TASK DESCRIPTION –
Line filter on the word "camera": copy each matching line from the entries.
Start of DATA UNDER STUDY
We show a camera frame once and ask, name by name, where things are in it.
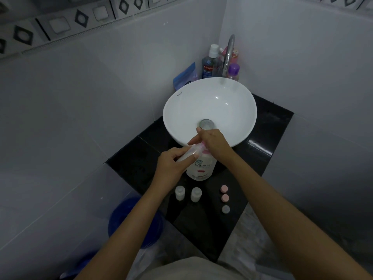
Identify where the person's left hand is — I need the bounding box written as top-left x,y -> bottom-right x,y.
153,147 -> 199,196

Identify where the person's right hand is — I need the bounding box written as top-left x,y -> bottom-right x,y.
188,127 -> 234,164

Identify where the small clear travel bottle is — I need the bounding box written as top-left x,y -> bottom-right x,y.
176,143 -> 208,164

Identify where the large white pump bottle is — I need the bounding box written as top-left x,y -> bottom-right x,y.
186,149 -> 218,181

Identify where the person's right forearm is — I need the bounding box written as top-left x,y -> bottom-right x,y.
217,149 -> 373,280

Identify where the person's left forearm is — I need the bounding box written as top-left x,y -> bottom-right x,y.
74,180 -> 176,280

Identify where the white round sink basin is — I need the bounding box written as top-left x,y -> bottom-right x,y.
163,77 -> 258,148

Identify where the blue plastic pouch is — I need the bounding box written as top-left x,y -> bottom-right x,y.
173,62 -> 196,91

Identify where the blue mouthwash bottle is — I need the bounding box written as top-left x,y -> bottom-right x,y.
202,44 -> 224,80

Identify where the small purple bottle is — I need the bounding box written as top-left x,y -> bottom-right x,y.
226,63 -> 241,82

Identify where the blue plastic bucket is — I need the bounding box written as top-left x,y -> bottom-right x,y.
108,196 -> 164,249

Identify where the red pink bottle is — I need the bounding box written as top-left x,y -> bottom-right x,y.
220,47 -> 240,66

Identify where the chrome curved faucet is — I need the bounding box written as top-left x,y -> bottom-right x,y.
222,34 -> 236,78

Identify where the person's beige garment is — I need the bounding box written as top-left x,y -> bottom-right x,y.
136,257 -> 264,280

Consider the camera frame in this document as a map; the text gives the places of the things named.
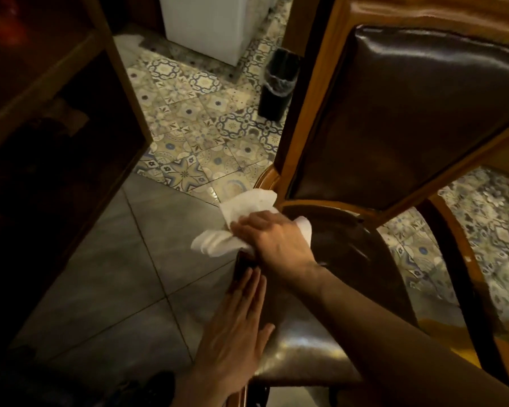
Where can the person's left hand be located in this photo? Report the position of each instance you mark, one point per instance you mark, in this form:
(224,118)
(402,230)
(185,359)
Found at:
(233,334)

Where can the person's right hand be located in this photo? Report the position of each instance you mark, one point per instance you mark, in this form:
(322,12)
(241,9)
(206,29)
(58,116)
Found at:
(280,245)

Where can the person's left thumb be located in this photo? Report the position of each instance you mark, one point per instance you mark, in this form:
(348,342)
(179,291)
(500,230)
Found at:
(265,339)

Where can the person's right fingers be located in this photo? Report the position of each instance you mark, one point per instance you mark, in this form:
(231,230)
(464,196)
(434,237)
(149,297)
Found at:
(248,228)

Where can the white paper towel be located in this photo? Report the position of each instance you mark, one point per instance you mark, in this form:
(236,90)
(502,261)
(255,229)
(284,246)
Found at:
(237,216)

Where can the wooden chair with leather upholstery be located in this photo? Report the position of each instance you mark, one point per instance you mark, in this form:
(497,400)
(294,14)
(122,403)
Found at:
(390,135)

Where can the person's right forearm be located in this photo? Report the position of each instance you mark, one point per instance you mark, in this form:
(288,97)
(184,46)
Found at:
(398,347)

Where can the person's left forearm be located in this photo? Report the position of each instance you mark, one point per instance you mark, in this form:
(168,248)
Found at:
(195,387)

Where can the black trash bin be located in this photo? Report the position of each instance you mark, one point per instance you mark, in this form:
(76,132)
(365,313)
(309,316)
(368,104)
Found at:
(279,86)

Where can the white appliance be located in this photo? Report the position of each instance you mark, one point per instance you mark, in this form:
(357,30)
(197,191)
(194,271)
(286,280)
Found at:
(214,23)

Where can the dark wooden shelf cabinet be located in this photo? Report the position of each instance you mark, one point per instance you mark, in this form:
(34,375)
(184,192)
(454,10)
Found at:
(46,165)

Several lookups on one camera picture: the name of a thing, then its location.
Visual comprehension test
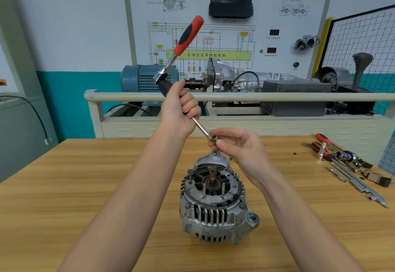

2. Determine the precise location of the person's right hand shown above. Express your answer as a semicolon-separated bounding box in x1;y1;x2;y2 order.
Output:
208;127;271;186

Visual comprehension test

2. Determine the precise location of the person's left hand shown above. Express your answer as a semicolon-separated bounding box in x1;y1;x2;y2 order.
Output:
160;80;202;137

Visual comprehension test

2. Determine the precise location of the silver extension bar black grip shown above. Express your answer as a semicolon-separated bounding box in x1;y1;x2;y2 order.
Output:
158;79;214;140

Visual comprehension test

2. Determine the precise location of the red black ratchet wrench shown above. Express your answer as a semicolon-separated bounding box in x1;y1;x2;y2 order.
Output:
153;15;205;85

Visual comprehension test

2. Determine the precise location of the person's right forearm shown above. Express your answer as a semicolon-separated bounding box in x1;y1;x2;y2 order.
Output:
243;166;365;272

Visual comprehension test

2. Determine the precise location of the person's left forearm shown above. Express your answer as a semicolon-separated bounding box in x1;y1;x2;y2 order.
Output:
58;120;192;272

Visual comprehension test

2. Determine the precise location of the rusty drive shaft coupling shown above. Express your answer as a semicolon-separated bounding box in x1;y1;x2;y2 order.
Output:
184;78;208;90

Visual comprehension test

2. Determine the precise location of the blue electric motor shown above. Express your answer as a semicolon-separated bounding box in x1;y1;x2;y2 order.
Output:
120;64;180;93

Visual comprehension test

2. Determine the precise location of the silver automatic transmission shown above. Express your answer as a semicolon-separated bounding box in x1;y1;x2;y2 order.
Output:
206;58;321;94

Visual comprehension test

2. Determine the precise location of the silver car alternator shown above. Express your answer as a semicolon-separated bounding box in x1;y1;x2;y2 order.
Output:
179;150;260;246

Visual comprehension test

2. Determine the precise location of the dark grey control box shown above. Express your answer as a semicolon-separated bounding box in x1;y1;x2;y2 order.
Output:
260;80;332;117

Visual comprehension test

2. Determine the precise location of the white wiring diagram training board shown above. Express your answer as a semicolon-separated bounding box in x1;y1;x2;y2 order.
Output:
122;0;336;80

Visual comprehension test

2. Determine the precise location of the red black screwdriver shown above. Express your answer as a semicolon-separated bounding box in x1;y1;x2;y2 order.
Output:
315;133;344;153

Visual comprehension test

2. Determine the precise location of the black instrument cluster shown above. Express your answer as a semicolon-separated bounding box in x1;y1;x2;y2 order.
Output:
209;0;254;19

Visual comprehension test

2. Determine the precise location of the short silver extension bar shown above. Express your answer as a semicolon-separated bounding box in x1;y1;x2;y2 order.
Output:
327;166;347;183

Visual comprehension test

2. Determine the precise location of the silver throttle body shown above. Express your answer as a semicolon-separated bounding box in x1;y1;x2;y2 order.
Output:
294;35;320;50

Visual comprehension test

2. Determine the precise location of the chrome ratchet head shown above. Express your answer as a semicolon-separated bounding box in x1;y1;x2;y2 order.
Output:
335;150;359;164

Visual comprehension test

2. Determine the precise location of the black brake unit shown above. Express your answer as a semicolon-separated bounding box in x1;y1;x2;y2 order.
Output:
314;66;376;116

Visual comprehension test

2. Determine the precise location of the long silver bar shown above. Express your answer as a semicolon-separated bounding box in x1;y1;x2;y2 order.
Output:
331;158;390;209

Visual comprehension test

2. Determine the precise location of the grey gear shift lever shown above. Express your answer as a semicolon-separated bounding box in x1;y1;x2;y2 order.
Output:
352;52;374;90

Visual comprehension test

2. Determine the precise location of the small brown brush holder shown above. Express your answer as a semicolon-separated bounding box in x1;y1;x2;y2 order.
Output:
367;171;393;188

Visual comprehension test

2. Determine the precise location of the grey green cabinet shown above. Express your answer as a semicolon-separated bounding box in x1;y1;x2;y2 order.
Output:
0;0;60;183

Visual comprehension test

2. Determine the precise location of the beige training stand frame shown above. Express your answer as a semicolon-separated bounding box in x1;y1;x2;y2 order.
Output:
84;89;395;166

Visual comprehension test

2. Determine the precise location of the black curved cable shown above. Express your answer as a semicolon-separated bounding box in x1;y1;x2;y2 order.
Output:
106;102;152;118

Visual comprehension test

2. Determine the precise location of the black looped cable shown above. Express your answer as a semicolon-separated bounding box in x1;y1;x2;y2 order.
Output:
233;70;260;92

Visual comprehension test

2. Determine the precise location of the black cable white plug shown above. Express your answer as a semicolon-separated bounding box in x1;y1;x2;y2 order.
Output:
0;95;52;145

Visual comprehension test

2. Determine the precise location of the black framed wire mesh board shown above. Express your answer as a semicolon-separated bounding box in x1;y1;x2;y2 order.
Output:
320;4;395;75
End of DATA UNDER STUDY
ANSWER FOR THE TASK –
We show a camera frame once and ask, name by name, where things are in it.
Consider the camera frame in this document as a map; the text gives the places of the things named.
Several lookups on one camera picture: the name of a thing, then its location.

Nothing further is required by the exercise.